The Greek words for dissipation and drunkenness (κραιπάλη and μέθῃ) have similar meanings. Some Greek lexicons suggest that they are essentially two different words for “drunkenness.” Jamieson-Fausset-Brown’s commentary describes “surfeiting, and drunkenness” (the KJV’s translation for these two words) as “All animal excesses, quenching spirituality.” Jesus may have emphasized overuse of alcohol or other intoxicating substances here, but He frequently warned against the misuse of any natural pleasures. Many people who would never abuse drugs or alcohol may be lulled into complacency by sports, music, television, social media, or a host of other earthly pleasures. Even though they may be essentially harmless in moderation, they can become addictions that distract us from following Christ.

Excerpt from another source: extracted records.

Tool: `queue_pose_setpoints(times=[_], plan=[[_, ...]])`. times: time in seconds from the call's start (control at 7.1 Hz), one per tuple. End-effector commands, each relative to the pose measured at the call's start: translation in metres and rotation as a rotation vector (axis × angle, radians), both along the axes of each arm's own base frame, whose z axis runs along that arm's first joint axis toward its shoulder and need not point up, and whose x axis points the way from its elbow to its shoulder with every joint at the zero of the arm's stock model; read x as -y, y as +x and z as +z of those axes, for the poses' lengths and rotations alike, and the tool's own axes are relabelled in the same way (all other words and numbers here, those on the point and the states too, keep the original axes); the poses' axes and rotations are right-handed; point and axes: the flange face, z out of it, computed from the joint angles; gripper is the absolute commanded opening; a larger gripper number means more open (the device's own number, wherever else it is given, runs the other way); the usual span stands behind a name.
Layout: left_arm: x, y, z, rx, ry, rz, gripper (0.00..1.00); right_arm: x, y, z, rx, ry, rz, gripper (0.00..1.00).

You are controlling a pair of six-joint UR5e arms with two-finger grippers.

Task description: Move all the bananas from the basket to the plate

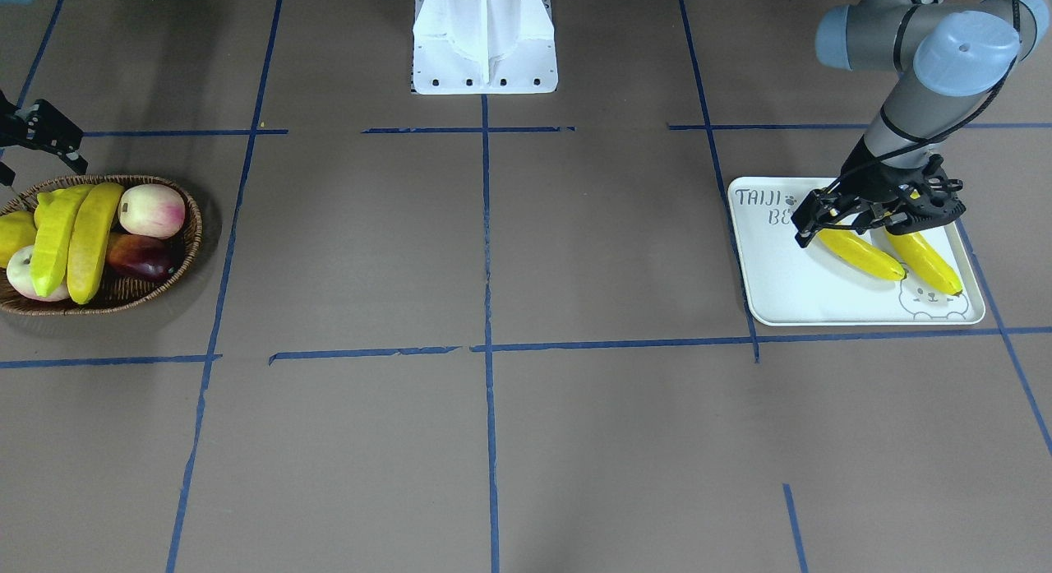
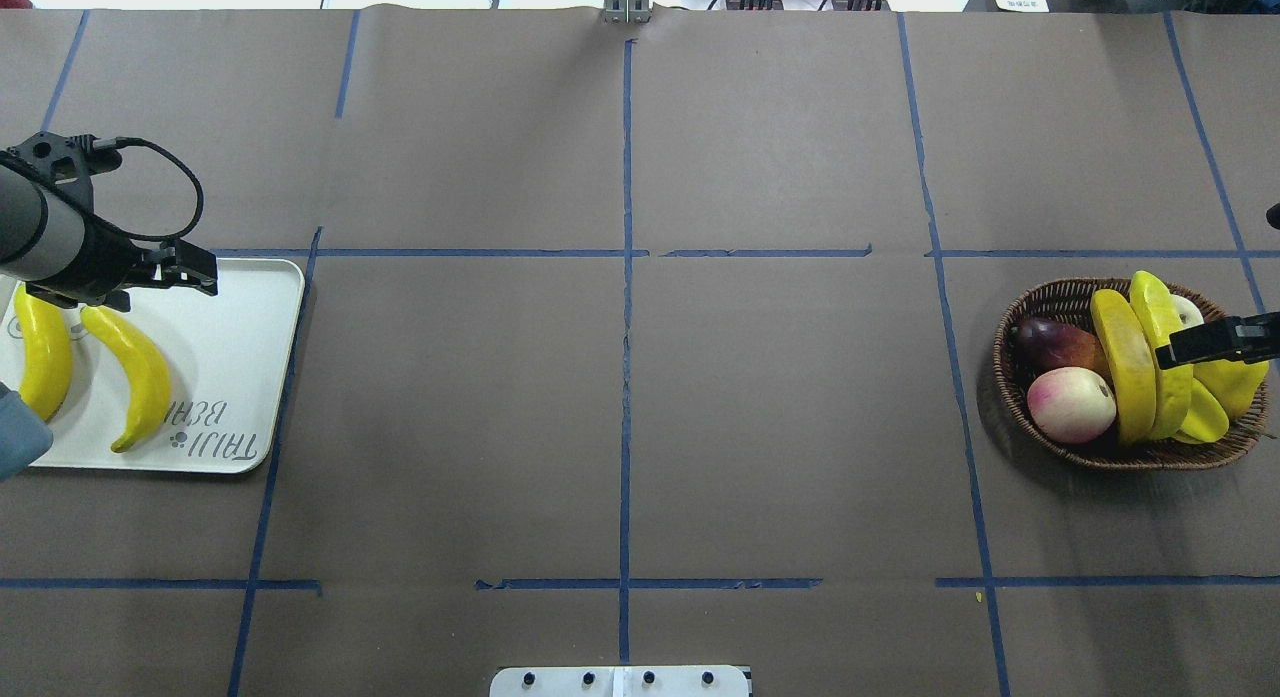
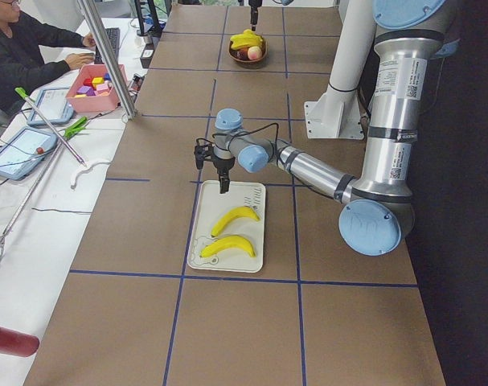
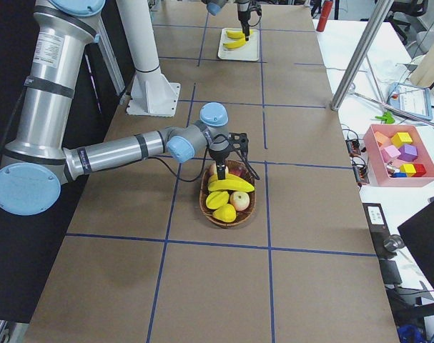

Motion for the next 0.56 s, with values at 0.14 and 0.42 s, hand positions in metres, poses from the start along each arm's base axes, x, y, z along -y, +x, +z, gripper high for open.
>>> queue_pose_setpoints(times=[0.14,0.42], plan=[[0.004,0.003,-0.009,-0.013,0.002,-0.011,1.0,0.004,-0.004,0.026,-0.008,-0.082,0.036,0.96],[0.003,0.002,-0.014,-0.019,0.006,-0.014,1.0,0.006,-0.005,0.031,-0.012,-0.096,0.04,0.83]])
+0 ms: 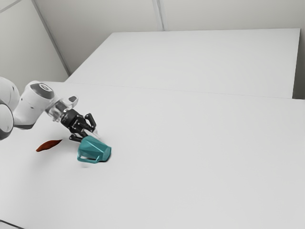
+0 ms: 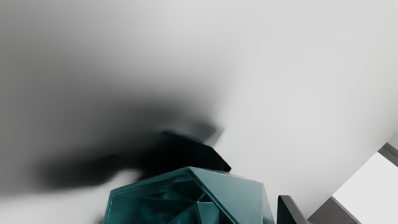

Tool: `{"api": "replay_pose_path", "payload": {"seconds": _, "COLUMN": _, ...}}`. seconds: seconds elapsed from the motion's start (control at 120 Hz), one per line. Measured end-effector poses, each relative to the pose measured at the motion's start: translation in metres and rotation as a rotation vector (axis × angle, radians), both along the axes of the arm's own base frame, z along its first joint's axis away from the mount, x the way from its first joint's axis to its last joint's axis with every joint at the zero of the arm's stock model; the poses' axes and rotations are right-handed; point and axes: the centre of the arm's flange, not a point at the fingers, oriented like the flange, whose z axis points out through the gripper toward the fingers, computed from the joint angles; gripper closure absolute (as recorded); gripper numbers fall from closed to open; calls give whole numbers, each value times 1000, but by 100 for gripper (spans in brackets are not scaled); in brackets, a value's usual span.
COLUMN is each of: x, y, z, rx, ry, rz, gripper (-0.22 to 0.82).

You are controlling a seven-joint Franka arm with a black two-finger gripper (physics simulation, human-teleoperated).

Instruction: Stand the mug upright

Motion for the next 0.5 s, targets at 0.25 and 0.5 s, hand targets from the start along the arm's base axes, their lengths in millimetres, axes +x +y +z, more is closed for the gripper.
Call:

We can also be distracted by the “cares of this life.” We have bills, responsibilities, and needs. We need money to meet our basic daily necessities, and this usually requires work. However, some people get caught up in workaholism or other drastic approaches to solve their problems in their own strength. Some may become so concerned about paying their bills that they work two or three jobs, neglecting their relationships with God and their family. Their marriage may collapse and faith may be shipwrecked. Our obsession with our pleasures and problems can distract us from following Christ and doing His will.

Christ urges us to remain on our guard, to keep alert at all times, and to pray. Trials and temptations will come. The earliest disciples did not avoid hardship by becoming Christians. In fact, the life of faith brought extra problems. They prayed, not for the problems to go away, but for the strength to remain faithful to Christ in the midst of crises. (See Acts 4:24–31, where we see how the disciples prayed when they were threatened.) We should pray, not to avoid problems, but to have the strength to endure and persevere.

Hard times and trials will come. We will face them in our daily lives. In the Lord’s Prayer, we say “Give us this day our daily bread.” That same one-day-at-a-time urgency applies also when we pray, “And lead us not into temptation, but deliver us from evil.” We will face temptation and evil today. Let us face today’s temptations before focusing on the trials and tribulations that may (or may not) come in the future. God will give us the strength to persevere in the trials we face today. As we develop faithfulness and perseverance, we will be prepared if and when harder times come.

This post copyright © 2017 Michael E. Lynch. All rights reserved.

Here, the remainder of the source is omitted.